36. ATROPINE: RE-EVALUATING ITS USE DURING PAEDIATRIC RSI. Bean, A., Emerg Med J 214:361, May 2007: Very little evidence found by these authors. The one good study showed no difference in episodes of bradycardia with or without atropine for RSI. Authors suggest that adding atropine to pediatric RSI may not be necessary.
37. ADVANCED LIFE SUPPORT FOR OUT-OF-HOSPITAL RESPIRATORY DISTRESS. Stiell, I.G., et al, N Engl J Med 356(21):2156, May 24, 2007: There was a 1.9% absolute decrease in mortality after initiation of a large pre-hospital ACLS program, even though only 1.4% of patients got tubed in the field, and other ACLS interventions were also used on a limited basis. This is one of the few studies (and a well done one) that showed any benefit to pre-hospital advanced interventions.
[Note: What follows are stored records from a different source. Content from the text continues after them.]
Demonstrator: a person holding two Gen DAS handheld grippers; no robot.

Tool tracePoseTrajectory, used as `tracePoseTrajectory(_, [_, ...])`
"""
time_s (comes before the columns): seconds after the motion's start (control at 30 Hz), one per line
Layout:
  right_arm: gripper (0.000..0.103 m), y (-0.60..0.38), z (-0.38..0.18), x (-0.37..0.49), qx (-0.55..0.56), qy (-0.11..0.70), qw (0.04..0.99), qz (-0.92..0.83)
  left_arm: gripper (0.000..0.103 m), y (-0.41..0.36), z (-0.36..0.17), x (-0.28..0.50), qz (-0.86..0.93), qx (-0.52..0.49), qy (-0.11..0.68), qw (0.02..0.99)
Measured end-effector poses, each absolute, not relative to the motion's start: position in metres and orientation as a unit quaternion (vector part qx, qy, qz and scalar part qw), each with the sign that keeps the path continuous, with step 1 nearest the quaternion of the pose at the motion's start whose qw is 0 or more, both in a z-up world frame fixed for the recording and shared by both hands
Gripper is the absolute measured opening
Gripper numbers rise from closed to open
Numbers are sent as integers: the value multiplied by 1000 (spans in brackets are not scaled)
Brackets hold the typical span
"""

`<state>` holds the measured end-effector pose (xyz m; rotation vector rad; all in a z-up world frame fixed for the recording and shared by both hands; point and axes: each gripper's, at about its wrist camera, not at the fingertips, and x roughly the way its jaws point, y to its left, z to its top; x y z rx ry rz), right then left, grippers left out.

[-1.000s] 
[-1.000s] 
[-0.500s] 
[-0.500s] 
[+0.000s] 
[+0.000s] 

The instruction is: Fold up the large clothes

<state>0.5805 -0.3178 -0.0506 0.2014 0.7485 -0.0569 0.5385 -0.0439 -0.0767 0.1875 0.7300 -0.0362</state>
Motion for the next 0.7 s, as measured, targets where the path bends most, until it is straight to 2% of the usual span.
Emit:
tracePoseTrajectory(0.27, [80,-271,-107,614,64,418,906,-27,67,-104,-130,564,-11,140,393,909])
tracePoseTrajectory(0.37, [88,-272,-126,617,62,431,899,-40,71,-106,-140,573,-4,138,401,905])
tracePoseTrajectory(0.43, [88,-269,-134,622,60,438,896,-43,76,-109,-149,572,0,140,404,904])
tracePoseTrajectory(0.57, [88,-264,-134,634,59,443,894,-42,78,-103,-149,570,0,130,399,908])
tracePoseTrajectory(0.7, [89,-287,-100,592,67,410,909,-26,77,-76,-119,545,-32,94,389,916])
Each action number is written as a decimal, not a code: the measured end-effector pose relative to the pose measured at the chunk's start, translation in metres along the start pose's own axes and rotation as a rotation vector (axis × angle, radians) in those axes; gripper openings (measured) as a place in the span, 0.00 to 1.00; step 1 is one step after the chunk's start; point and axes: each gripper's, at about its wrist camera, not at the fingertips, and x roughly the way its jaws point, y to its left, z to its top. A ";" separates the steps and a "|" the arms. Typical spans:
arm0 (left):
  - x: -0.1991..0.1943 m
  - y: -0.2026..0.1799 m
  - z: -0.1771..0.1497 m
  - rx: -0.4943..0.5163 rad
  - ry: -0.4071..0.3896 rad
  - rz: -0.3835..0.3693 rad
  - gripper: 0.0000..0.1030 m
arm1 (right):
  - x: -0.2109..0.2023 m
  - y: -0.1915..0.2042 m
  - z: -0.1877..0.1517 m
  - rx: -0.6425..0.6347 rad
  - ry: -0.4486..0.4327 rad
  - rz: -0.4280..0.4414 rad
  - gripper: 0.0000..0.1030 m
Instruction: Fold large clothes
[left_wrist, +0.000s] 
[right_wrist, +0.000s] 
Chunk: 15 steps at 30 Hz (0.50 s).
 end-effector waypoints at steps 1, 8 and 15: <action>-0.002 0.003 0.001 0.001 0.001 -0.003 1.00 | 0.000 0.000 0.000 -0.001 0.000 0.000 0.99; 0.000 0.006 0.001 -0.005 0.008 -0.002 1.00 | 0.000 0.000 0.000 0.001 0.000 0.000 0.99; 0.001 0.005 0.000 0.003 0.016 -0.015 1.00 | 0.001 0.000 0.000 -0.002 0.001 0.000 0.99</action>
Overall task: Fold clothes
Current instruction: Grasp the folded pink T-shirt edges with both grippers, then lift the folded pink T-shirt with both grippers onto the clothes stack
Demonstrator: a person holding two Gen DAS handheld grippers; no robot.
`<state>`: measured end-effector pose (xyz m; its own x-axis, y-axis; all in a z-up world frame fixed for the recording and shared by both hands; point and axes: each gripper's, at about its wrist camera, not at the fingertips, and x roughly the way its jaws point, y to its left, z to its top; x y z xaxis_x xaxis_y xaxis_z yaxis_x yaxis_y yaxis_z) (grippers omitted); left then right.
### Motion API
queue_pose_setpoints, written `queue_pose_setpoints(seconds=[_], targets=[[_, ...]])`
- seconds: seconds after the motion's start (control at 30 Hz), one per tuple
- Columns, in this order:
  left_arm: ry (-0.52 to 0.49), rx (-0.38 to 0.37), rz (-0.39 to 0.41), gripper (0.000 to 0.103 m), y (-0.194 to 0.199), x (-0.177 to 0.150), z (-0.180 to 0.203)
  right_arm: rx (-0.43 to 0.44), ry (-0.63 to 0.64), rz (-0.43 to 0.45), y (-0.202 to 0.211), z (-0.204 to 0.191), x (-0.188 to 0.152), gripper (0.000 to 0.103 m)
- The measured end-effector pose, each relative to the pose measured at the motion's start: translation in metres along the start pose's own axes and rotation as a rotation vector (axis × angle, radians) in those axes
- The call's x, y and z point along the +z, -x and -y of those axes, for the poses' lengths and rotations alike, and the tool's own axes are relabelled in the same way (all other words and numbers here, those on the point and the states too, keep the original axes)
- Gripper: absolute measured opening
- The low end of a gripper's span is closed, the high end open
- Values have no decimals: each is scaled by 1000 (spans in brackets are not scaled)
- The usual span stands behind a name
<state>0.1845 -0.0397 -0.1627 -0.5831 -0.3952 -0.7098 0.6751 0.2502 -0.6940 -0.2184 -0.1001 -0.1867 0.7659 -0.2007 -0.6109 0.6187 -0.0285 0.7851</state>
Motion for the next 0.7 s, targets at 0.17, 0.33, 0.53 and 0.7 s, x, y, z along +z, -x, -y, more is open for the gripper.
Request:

38. THE EVIDENCE BASE FOR CEPHALOSPORIN SUPERIORITY OVER PENICILLIN IN STREPTOCOCCAL PHARYNGITIS. Casey, J.R., et al, Diagn Microbiol Infect Dis 57(3):39S, March 2007: Meta-analysis suggests cephalosporins should be first line for strep throat, due to increasing resistance to pcn. Not sure if I am ready to make the switch. Any thoughts from P&T on the strep antimicrobial spectra in our neck of the woods?
39. THE ROLE OF ANTIBIOTIC PROPHYLAXIS FOR PREVENTION OF INFECTION IN PATIENTS WITH SIMPLE HAND LACERATIONS. Zehtabchi, S., Ann Emerg Med 49(5):682, May 2007: Like last months study, there is no convincing evidence to use prophylactic antibiotics in simple hand lacerations. Does anyone actually do this anymore? I hope not.
40. A MULTICENTER COMPARISON OF TAP WATER VERSUS STERILE SALINE FOR WOUND IRRIGATION. Moscati, R.M., et al, Acad Emerg Med 14(5):404, May 2007: Once again, tap water irrigation is safe, effective and cheaper than using sterile saline. I think this is very useful, especially for hand and forearm wounds where I often have patients clean their own wounds.